#### WHAT YOU ARE ASKED TO DO:
Restate the lines of the material below word for word, from the first through the one containing "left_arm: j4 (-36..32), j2", and include nothing else; pictures stay out.

#### DATA EXCERPT:
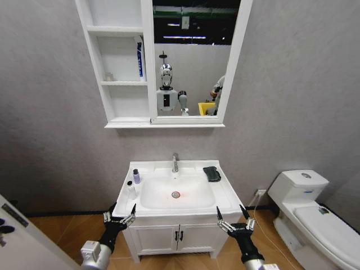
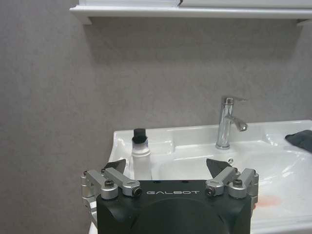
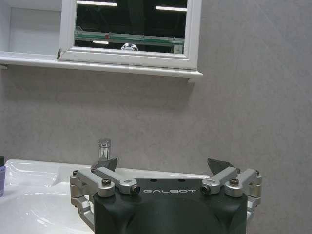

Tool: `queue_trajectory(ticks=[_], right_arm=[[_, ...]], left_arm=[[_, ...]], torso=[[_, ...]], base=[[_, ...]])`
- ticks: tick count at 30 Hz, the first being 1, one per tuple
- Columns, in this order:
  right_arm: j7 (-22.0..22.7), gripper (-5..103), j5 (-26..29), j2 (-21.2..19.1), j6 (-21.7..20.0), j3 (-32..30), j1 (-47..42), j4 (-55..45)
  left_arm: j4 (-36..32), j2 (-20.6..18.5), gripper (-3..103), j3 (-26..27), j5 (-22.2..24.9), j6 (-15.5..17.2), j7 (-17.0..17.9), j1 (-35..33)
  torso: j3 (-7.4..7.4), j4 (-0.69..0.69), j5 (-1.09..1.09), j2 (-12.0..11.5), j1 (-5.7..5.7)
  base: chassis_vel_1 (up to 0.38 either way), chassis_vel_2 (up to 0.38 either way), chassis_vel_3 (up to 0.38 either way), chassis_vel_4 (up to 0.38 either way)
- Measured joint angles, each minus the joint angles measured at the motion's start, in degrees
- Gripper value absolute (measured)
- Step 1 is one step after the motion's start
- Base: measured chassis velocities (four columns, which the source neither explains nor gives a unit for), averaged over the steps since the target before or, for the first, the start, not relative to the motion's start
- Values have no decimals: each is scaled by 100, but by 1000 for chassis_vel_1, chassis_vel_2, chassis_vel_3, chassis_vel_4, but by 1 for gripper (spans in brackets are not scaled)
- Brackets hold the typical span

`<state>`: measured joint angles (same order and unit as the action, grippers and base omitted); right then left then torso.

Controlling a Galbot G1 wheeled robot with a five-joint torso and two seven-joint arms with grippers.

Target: Move facial cleanser and shampoo from washbasin to cabinet, then wipe washbasin with towel.

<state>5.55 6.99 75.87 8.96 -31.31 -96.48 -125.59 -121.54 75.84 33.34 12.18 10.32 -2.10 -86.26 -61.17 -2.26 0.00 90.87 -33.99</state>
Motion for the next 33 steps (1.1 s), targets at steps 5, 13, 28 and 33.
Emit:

#### RESPONSE TO THE TASK:
Tool: `queue_trajectory(ticks=[_], right_arm=[[_, ...]], left_arm=[[_, ...]], torso=[[_, ...]], base=[[_, ...]])`
- ticks: tick count at 30 Hz, the first being 1, one per tuple
- Columns, in this order:
  right_arm: j7 (-22.0..22.7), gripper (-5..103), j5 (-26..29), j2 (-21.2..19.1), j6 (-21.7..20.0), j3 (-32..30), j1 (-47..42), j4 (-55..45)
  left_arm: j4 (-36..32), j2 (-20.6..18.5), gripper (-3..103), j3 (-26..27), j5 (-22.2..24.9), j6 (-15.5..17.2), j7 (-17.0..17.9), j1 (-35..33)

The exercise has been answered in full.